LSD and Creativity

This literature review (1989) looks at creativity and LSD. This is mostly done through the lens of artists who painted over 250 works.

Abstract

“The effects of lysergic acid diethylamide (LSD) on creativity were examined in a unique experiment in the late 1950’s. In this project, artists were asked to draw and paint a Kachina doll both prior to and one hour after the ingestion of LSD. Evaluations of these artistic productions were analyzed by a professor of art history in order to investigate the impact of LSD on artistic creativity. Certain representative changes were found in the artists’ predominant style. The most significant change was noted in those artists whose styles were intrinsically representational or abstract to more expressionistic or nonobjective. Other changes noted included the following: relative size expansion; involution; movement; alteration of figure/ground and boundaries; greater intensity of color and light; oversimplification; symbolic and abstract depiction of objects; and fragmentation, disorganization, and distortion. Many artists judged their LSD productions to be more interesting and aesthetically superior to their usual mode of expression. The above-mentioned changes contributed to the artists’ convictions that they were fashioning new meanings to an emergent world.”

Authors: Oscar Janiger & Marlene Dobkin de Rios

Notes

The dosage used in the studies was 2.5ug/kg or about 175ug at 75kg (high dose).

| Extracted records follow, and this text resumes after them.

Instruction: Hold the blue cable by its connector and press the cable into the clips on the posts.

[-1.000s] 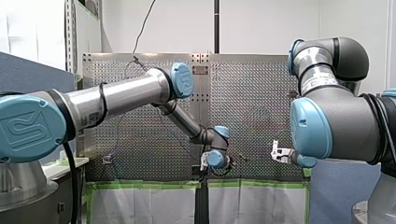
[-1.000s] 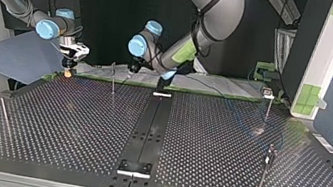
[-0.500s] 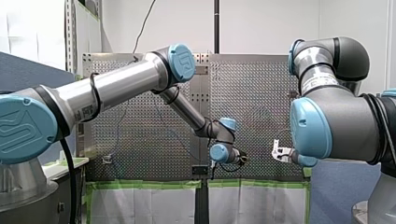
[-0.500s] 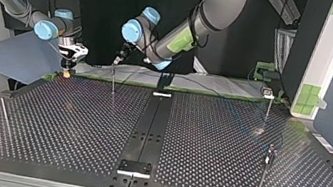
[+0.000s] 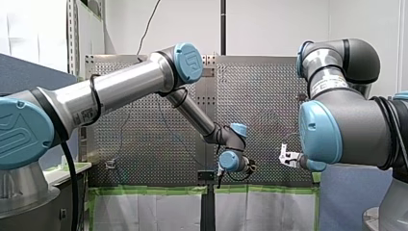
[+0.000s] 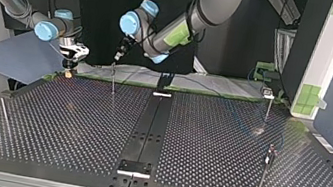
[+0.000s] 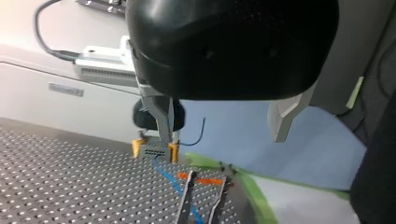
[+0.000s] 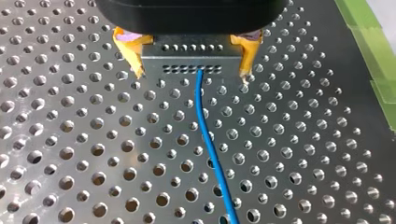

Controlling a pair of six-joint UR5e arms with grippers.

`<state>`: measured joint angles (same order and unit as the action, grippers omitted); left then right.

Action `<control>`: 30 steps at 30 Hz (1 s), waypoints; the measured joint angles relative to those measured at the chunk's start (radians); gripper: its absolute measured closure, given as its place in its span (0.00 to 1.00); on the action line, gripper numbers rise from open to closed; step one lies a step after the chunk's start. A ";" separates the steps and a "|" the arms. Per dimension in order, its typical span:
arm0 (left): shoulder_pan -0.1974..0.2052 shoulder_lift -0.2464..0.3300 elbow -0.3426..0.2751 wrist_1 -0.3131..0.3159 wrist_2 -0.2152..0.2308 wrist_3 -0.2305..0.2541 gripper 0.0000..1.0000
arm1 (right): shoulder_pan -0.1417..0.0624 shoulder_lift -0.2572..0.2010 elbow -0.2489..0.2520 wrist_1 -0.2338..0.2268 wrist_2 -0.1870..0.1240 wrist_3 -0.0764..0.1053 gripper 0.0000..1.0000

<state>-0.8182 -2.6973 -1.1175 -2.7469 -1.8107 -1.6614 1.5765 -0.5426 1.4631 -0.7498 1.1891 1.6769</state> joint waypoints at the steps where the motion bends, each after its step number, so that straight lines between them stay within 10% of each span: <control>1: -0.002 0.000 0.000 0.005 -0.007 -0.001 0.01 | 0.000 0.000 0.000 0.001 -0.001 0.000 1.00; 16: -0.035 0.000 0.007 0.017 -0.135 0.007 0.01 | 0.002 0.003 0.000 0.004 -0.013 0.002 1.00; 30: -0.046 0.000 0.020 0.009 -0.144 0.001 0.01 | -0.009 0.004 -0.002 0.007 -0.026 0.027 1.00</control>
<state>-0.8638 -2.6972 -1.0972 -2.7376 -1.9547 -1.6606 1.5679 -0.5384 1.4616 -0.7433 1.1633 1.7039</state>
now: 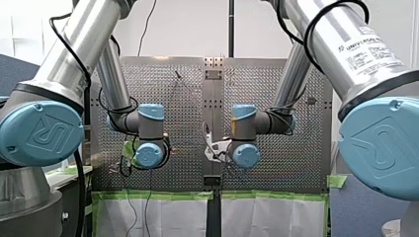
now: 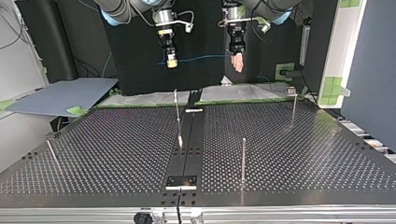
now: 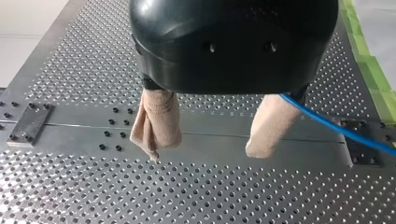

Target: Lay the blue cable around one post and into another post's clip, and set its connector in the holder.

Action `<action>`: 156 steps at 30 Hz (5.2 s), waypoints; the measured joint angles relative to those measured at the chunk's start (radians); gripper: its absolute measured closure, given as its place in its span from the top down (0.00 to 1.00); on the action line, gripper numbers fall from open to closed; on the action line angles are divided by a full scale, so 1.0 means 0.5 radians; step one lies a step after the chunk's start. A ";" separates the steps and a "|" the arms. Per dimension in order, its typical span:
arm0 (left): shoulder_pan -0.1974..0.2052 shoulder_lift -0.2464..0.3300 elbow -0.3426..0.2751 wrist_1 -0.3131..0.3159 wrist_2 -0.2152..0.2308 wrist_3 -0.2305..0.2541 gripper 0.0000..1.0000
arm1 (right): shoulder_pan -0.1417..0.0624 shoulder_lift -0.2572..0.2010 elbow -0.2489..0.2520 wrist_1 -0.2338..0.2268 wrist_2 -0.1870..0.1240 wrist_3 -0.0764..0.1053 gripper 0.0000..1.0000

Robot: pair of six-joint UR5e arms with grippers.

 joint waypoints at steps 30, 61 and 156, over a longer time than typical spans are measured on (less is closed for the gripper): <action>-0.061 -0.155 0.010 -0.156 -0.027 -0.157 1.00 | -0.002 0.064 0.004 0.067 -0.002 0.001 0.20; 0.045 -0.122 0.050 -0.242 -0.023 -0.387 1.00 | -0.049 -0.072 -0.191 0.312 0.111 0.223 0.20; 0.850 0.685 1.684 -1.942 0.538 -0.367 1.00 | -0.199 -0.346 -1.835 1.941 -0.200 0.043 0.20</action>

There were over 2000 doses given to 848 participants.

The experiment(s) spanned 7 years and 250 works of art (drawings and paintings) were produced.

The style of the artists was changed and the authors note the differences observed.

Contrary to (popular) expectation, the artists were able to paint during intoxication (and improved over time).

Summary

Aldous Huxley wrote that hallucinogens may well be remembered for the impact they had on society, and there is a large literature of self-reports by drug users concerning their perceived enhanced creativeness.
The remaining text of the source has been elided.